#### [WHAT THIS TASK INVOLVES]
Tally the lines in the data below where the word "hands" appears, and give the tally alone.

________________________

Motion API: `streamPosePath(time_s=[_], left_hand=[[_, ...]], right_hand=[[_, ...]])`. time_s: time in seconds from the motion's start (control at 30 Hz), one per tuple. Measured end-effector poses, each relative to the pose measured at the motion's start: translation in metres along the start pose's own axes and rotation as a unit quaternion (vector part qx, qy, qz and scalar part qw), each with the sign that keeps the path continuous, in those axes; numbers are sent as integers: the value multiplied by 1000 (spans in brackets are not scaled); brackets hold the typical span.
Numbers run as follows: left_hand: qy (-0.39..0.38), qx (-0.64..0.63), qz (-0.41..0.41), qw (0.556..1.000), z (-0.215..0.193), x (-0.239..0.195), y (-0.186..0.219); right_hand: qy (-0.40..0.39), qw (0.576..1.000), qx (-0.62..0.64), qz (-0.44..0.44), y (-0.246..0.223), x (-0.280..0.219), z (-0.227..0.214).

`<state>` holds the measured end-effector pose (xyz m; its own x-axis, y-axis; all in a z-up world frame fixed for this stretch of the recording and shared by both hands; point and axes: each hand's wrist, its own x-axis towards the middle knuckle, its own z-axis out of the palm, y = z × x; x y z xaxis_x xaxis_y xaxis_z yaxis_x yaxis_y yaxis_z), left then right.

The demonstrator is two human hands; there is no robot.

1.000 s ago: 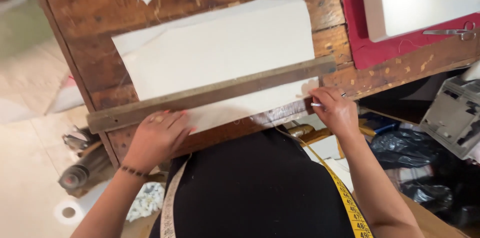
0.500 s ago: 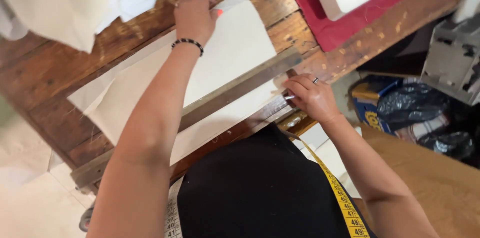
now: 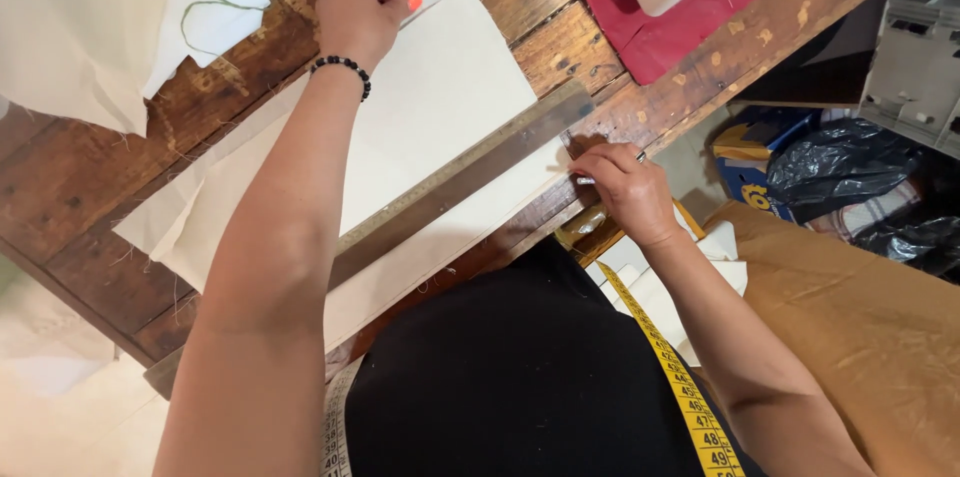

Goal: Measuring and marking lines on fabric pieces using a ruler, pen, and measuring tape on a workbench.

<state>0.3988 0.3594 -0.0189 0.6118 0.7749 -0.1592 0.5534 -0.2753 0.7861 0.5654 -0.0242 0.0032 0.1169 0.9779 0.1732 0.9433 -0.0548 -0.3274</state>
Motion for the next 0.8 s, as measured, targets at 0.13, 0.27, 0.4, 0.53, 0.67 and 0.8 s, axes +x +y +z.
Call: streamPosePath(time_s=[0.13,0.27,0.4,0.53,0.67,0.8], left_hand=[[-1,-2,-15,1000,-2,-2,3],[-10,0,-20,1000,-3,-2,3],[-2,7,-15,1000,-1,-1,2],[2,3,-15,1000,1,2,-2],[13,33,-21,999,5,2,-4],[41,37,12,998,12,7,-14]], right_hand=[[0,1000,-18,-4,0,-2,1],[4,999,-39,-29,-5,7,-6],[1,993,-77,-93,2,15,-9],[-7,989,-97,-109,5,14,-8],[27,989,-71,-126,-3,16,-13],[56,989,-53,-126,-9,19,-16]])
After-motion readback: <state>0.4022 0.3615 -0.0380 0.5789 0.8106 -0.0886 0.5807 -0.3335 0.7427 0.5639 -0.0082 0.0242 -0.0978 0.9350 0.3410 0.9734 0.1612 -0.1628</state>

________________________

#### [RESPONSE FOR THIS EXERCISE]
2